*** Available data Section Begins ***

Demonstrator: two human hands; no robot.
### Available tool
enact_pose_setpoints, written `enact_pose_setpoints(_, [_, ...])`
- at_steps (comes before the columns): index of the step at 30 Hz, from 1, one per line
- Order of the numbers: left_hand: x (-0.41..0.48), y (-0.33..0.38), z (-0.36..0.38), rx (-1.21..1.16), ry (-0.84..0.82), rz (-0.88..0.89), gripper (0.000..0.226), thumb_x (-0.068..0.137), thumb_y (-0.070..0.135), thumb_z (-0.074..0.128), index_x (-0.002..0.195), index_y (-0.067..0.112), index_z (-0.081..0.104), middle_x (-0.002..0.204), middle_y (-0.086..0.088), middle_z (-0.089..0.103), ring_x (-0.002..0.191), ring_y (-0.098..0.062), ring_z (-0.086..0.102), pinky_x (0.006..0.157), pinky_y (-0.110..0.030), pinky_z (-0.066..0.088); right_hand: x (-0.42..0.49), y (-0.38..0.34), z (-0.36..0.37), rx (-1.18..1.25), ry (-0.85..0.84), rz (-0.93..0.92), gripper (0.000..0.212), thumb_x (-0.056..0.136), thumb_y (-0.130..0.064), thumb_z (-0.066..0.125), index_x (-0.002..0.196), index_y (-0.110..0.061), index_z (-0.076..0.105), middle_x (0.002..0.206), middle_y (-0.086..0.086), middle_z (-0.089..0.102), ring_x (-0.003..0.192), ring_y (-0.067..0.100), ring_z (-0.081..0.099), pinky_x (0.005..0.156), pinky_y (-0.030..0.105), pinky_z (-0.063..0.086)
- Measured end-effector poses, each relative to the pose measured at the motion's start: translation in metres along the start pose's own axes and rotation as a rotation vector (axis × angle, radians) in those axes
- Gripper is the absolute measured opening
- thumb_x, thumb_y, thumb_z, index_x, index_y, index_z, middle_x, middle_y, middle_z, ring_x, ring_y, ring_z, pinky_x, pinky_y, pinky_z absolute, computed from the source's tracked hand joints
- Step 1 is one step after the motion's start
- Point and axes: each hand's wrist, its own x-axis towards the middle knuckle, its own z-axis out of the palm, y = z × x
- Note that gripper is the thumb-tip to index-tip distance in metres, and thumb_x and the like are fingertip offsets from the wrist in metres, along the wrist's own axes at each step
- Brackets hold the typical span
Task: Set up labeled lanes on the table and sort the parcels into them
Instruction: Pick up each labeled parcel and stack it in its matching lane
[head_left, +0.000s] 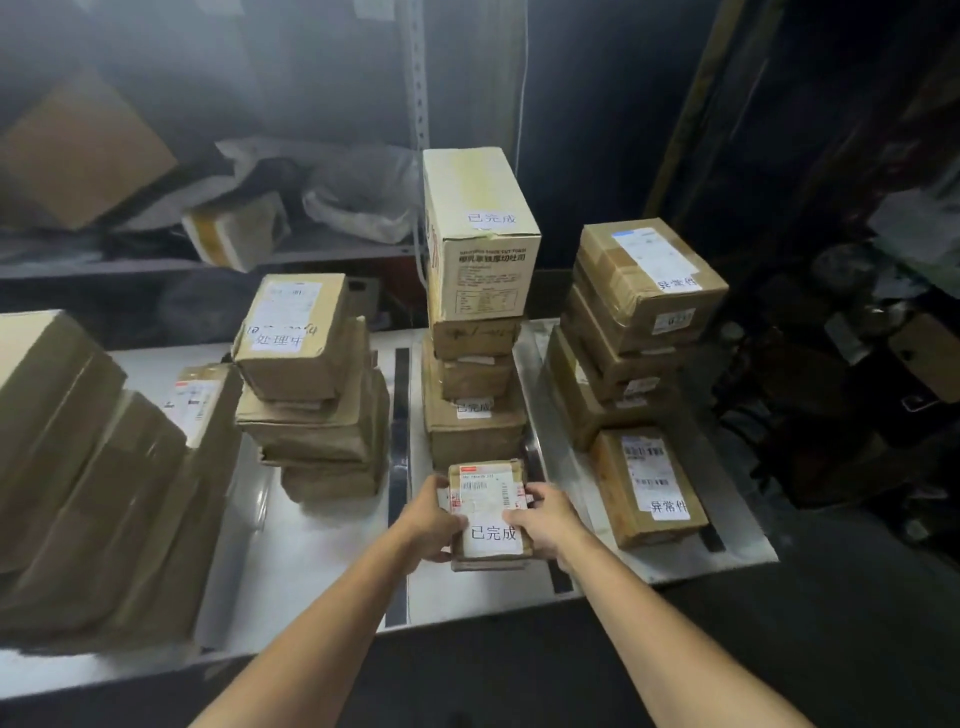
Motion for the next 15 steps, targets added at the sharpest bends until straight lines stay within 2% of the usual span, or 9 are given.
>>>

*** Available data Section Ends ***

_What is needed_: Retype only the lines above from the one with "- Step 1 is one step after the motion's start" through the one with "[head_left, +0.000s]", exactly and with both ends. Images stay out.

_Answer area_:
- Step 1 is one step after the motion's start
- Point and axes: each hand's wrist, its own x-axis towards the middle knuckle, its own z-axis out of the palm, y = z × x
- Note that gripper is the thumb-tip to index-tip distance in metres, and thumb_x and the like are fingertip offsets from the wrist in metres, along the wrist's own axes at each step
- Brackets hold the typical span
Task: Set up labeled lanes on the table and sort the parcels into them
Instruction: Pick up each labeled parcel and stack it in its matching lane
[head_left, +0.000s] 

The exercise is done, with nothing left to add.